Exercise brief: Count every line that includes the string "shape" in the entries that follow. Nothing besides the number is needed.

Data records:
+ + + + +

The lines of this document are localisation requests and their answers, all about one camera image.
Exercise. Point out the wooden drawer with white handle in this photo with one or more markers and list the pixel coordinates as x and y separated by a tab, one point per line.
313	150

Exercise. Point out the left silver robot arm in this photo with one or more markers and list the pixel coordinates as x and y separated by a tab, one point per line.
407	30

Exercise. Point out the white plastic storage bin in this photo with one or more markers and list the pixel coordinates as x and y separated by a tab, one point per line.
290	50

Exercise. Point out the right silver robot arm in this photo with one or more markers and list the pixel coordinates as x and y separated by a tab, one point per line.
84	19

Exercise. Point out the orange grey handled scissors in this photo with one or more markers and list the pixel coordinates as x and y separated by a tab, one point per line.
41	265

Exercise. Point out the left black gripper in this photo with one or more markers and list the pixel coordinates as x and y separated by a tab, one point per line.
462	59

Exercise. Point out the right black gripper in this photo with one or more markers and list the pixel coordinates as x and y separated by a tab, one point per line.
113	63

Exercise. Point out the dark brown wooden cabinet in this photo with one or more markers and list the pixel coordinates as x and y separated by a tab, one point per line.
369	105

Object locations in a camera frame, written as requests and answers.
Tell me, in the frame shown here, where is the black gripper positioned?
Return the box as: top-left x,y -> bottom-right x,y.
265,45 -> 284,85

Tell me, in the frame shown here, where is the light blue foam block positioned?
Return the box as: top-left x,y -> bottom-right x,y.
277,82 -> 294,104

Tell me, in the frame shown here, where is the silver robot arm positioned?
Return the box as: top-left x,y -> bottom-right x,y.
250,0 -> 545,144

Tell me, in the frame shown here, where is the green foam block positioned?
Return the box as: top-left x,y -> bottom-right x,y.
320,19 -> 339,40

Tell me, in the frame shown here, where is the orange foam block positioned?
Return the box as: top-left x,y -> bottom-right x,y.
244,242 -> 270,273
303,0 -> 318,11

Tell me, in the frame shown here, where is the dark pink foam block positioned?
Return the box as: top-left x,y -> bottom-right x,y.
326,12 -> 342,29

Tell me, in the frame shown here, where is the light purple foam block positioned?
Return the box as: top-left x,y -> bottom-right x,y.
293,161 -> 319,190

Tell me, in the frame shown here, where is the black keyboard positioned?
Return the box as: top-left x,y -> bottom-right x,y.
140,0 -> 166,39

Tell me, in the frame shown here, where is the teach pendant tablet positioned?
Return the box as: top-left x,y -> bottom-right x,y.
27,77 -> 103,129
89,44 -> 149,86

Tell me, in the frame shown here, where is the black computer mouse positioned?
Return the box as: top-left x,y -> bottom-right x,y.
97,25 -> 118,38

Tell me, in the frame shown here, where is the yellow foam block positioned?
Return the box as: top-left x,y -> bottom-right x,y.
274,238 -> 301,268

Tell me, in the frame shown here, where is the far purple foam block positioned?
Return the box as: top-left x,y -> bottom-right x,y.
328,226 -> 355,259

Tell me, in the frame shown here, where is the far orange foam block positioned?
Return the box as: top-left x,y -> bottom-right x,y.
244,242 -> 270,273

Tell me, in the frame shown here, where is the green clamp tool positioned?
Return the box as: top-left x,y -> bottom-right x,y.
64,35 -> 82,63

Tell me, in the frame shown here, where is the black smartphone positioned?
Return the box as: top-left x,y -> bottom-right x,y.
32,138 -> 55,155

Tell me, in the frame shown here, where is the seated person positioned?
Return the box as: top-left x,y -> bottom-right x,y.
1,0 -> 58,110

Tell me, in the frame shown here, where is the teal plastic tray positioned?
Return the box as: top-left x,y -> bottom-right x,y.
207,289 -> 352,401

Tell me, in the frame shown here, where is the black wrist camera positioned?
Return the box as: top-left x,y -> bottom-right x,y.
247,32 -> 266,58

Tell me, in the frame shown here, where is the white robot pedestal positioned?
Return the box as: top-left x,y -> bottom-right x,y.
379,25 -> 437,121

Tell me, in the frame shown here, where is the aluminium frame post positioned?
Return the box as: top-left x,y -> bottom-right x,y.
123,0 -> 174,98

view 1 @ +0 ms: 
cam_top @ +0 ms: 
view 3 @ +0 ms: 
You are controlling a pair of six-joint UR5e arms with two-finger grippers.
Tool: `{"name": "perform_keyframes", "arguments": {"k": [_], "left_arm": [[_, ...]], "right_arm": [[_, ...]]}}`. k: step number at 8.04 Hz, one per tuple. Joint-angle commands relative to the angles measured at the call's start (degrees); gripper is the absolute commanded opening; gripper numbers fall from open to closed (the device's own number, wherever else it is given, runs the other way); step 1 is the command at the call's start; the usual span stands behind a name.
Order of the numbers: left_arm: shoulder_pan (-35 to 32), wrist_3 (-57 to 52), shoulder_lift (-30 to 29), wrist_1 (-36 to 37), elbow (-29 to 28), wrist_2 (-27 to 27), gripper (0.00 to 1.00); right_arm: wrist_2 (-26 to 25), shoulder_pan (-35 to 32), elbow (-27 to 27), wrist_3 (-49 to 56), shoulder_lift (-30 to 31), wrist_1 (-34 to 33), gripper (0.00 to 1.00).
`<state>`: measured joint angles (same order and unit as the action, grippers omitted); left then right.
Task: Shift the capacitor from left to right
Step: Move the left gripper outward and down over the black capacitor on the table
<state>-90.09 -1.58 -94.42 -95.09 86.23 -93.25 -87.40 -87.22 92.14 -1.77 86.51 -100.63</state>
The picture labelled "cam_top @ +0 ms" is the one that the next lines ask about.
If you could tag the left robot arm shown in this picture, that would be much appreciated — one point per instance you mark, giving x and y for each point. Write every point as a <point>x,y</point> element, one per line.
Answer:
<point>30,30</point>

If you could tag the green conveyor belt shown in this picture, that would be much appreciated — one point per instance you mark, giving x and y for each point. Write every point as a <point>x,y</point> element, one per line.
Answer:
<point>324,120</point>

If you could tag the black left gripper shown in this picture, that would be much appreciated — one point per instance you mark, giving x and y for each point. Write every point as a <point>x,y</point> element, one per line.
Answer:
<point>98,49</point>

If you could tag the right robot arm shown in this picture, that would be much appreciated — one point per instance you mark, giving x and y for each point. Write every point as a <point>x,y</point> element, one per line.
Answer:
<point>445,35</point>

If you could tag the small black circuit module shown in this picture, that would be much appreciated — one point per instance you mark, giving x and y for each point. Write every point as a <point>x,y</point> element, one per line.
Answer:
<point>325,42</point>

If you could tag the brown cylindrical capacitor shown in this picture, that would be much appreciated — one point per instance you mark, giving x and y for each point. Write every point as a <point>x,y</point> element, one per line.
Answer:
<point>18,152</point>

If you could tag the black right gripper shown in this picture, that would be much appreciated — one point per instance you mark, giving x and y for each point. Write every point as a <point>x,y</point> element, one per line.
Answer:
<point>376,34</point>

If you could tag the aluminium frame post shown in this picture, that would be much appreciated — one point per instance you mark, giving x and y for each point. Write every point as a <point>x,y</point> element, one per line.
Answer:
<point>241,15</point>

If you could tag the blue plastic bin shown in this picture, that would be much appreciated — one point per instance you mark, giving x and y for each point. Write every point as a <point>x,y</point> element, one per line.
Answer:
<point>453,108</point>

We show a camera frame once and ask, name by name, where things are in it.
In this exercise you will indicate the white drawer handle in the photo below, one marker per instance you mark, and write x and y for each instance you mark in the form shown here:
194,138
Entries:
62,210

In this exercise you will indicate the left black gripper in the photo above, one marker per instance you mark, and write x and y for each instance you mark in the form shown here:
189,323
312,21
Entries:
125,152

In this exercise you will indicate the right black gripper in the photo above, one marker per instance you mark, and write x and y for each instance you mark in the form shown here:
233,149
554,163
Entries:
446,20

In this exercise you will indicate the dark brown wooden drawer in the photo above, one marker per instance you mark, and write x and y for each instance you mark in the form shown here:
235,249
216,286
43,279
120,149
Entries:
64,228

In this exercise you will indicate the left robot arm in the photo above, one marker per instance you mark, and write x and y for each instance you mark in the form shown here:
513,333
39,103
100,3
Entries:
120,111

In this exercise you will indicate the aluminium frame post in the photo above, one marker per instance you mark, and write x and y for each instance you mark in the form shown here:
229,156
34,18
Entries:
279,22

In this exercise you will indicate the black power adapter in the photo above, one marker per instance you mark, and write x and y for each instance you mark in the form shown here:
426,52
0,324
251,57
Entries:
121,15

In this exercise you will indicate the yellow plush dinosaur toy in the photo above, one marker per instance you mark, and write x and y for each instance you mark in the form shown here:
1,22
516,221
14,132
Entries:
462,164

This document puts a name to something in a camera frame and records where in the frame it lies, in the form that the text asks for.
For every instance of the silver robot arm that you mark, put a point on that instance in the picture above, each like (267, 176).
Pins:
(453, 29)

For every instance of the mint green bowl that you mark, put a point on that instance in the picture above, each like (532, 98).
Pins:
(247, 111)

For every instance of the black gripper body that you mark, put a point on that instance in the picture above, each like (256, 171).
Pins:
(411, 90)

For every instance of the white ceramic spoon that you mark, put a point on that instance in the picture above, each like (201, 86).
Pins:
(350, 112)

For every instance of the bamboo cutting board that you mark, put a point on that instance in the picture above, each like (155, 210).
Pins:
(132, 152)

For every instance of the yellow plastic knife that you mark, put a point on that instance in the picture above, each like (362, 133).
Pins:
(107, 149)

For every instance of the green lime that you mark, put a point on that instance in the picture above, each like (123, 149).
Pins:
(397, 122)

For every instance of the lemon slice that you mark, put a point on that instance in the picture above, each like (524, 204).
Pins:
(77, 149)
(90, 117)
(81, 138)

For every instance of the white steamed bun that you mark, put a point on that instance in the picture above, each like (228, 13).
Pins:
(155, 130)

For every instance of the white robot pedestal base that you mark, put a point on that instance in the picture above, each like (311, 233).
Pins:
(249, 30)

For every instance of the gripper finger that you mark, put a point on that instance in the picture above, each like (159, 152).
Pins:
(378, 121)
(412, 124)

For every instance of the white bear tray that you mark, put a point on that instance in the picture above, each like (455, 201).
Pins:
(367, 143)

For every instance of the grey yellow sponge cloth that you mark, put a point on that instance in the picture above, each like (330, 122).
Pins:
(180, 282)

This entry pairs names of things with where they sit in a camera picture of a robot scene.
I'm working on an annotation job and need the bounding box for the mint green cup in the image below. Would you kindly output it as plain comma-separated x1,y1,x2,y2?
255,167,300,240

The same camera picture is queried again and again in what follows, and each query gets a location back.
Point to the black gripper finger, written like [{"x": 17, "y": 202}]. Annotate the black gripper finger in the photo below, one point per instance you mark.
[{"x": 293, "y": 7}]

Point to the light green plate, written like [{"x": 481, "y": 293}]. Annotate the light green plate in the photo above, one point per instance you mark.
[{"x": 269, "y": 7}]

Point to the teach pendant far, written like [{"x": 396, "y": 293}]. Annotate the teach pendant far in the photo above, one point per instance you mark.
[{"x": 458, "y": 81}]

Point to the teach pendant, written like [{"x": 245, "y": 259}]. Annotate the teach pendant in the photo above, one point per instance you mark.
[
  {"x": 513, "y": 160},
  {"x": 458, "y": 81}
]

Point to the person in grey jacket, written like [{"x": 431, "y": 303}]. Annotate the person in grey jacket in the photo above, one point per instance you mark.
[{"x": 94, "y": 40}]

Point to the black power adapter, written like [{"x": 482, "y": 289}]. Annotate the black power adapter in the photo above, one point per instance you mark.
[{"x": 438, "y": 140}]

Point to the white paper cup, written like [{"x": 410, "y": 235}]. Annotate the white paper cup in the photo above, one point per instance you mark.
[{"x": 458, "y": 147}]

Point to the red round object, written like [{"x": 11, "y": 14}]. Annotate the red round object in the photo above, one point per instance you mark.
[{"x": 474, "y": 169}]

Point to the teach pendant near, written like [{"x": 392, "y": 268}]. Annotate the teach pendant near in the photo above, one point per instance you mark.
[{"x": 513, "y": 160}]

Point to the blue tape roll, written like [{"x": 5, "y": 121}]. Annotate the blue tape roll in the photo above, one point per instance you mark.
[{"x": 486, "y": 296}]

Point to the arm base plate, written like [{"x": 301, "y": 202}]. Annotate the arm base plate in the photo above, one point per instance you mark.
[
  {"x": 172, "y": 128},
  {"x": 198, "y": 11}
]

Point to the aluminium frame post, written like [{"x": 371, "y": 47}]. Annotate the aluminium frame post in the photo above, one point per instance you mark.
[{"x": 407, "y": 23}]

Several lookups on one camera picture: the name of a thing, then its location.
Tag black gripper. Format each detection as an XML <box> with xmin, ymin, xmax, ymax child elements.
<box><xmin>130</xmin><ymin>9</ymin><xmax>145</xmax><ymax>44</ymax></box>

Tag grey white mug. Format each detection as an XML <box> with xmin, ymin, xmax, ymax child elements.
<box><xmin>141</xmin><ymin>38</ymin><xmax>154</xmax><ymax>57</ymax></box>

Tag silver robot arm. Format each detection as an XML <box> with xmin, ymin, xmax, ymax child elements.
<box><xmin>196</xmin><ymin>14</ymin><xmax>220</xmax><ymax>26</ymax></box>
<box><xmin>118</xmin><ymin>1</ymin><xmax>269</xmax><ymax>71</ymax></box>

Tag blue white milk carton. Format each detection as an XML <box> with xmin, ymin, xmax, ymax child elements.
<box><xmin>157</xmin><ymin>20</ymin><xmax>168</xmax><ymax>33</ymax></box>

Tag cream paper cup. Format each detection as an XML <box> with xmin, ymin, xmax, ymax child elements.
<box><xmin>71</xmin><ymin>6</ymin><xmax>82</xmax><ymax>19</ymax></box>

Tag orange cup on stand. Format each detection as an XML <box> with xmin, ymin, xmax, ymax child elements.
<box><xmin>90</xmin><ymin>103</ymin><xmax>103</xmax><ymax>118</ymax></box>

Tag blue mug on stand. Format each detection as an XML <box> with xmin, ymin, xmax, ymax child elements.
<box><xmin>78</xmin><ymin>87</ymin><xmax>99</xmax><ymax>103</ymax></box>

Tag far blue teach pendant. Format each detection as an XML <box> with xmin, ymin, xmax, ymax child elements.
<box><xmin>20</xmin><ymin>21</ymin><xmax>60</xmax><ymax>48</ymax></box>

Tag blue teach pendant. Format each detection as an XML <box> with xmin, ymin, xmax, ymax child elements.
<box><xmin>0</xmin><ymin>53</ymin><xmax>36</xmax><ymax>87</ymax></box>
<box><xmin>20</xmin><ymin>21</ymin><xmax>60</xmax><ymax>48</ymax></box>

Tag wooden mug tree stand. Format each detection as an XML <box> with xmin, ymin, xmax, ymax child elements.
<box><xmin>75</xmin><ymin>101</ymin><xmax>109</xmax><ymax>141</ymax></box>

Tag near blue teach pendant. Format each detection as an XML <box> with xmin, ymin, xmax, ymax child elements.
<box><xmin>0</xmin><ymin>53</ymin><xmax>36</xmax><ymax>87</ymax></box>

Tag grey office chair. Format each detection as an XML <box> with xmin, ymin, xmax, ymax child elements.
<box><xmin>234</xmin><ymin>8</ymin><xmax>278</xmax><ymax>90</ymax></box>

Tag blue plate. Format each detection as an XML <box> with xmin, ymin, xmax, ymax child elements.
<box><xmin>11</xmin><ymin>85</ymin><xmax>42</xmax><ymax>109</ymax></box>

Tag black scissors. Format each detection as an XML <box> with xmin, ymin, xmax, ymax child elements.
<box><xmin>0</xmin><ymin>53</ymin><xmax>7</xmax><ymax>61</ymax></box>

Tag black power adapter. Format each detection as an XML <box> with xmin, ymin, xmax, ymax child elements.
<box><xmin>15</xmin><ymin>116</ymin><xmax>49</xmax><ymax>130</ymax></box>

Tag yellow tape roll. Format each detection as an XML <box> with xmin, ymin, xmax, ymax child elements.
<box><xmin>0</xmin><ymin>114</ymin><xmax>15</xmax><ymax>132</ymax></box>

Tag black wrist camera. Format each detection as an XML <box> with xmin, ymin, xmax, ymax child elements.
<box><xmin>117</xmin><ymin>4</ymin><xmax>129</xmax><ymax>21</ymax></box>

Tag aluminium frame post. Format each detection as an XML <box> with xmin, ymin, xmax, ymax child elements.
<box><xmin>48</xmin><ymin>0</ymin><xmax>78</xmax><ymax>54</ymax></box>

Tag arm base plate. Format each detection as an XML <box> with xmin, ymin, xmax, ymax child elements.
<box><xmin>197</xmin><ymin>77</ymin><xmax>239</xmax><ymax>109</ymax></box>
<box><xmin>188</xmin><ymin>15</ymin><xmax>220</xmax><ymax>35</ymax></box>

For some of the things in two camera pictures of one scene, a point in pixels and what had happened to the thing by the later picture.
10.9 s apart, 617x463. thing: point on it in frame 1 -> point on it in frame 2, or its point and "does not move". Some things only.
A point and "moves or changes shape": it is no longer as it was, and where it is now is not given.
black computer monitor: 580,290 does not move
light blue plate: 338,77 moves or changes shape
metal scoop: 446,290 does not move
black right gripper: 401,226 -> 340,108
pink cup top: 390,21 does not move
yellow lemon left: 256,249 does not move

+ + + + +

Answer to this problem: 2